All animals are host to a multitude of microorganisms that are essential to the animal’s health. Host-associated microbes have been shown to defend against potential pathogens, provide essential nutrients, interact with the host’s immune system, and even regulate mood. However, it can be difficult to preserve and obtain nucleic acids from some host-associated microbiomes, making studying their microbial communities challenging. Corals are an example of this, in part due to their potentially remote, underwater locations, their thick surface mucopolysaccharide layer, and various inherent molecular inhibitors. This study examined three different preservatives (RNAlater, DNA/RNA Shield, and liquid nitrogen) and two extraction methods (the Qiagen PowerBiofilm kit and the Promega Maxwell RBC kit with modifications) to determine if there was an optimum combination for examining the coral microbiome. These methods were employed across taxonomically diverse coral species, including deep-sea/shallow, stony/soft, and zooxanthellate/azooxanthellate: Lophelia pertusa, Paragorgia johnsoni, Montastraea cavernosa, Porites astreoides, and Stephanocoenia intersepta. Although significant differences were found between preservative types and extraction methods, these differences were subtle, and varied in nature from coral species to coral species. Significant differences between coral species were far more profound than those detected between preservative or extraction method.
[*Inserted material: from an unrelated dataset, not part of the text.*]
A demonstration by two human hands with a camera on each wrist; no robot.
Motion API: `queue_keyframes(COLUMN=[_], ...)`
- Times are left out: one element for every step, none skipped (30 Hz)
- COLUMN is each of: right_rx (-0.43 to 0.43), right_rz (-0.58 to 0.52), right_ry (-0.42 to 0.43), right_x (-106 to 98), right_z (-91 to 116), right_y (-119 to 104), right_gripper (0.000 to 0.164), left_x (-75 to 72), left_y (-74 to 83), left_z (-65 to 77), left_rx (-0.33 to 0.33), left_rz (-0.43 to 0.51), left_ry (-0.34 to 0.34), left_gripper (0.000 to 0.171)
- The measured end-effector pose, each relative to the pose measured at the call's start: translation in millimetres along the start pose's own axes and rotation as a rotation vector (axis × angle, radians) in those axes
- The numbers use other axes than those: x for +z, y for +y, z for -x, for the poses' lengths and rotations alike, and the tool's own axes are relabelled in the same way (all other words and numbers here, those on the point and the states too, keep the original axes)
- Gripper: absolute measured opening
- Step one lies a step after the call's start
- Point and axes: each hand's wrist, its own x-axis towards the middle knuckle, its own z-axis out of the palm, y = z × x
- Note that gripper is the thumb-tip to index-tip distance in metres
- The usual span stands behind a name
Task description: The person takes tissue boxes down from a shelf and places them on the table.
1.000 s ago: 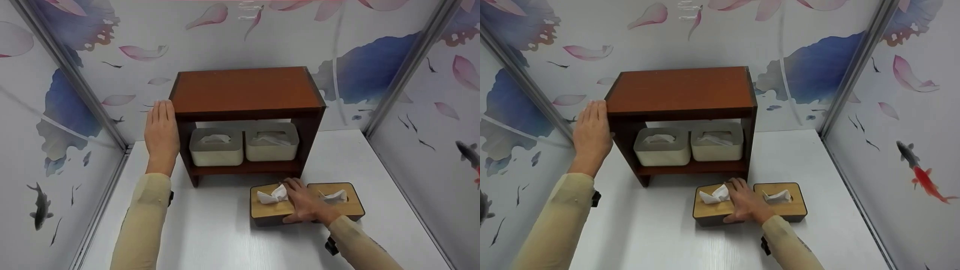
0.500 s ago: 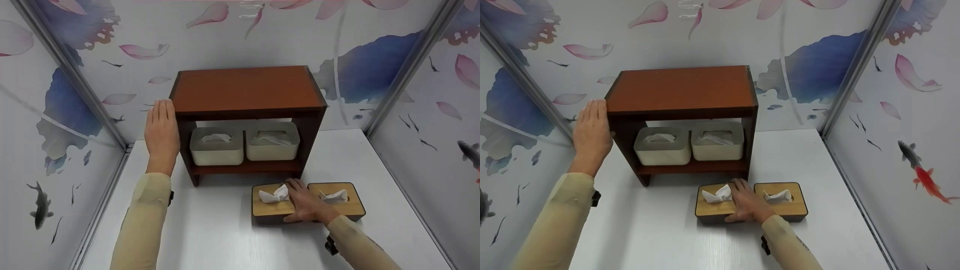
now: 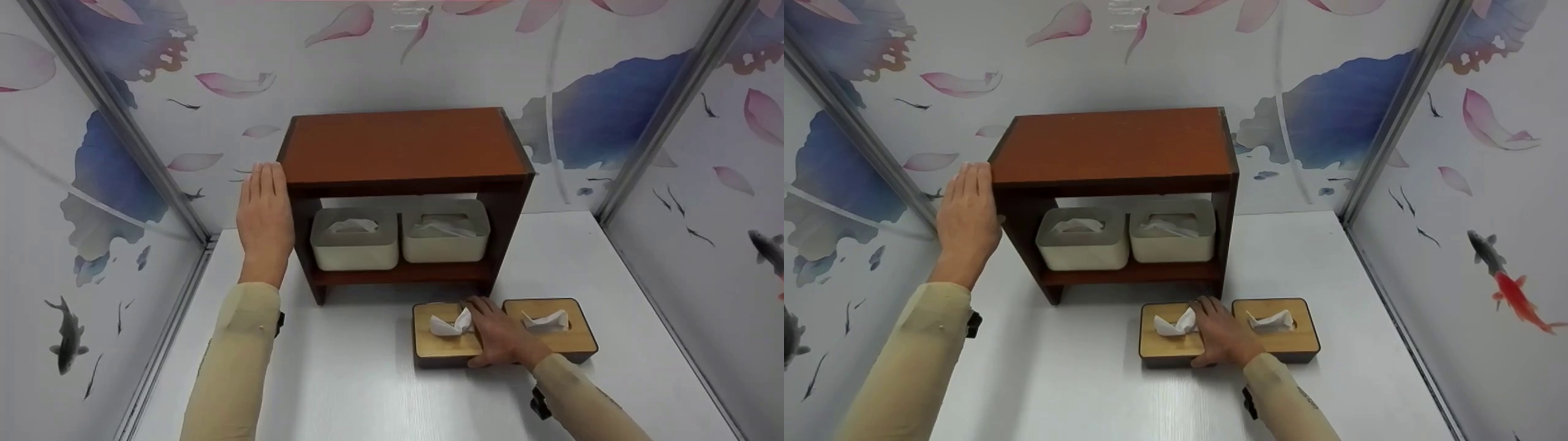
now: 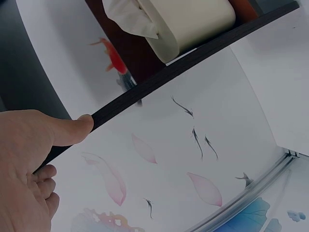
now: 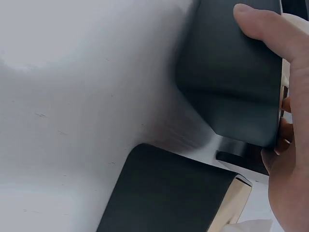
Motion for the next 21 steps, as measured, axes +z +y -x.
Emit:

We suggest that the preservative types presented here and extraction methods using a bead-beating step provide enough consistency to compare coral microbiomes across various studies, as long as subtle differences in microbial communities are attributed to dissimilar methodologies. Additionally, the inclusion of internal controls such as a mock community and extraction blanks can help provide context regarding data quality, improving downstream analyses.

Highlights

  • In recent decades researchers have come to realize the importance and diversity of the host-associated microbiome

  • Note that these corals were being maintained in water tables and the microbiomes are expected to reflect some level of tank effect and may not represent the same bacterial diversity that would be observed on the reef

  • Significant differences in alpha diversity metrics were found between coral species, between deepand shallow-water corals (Figure 1)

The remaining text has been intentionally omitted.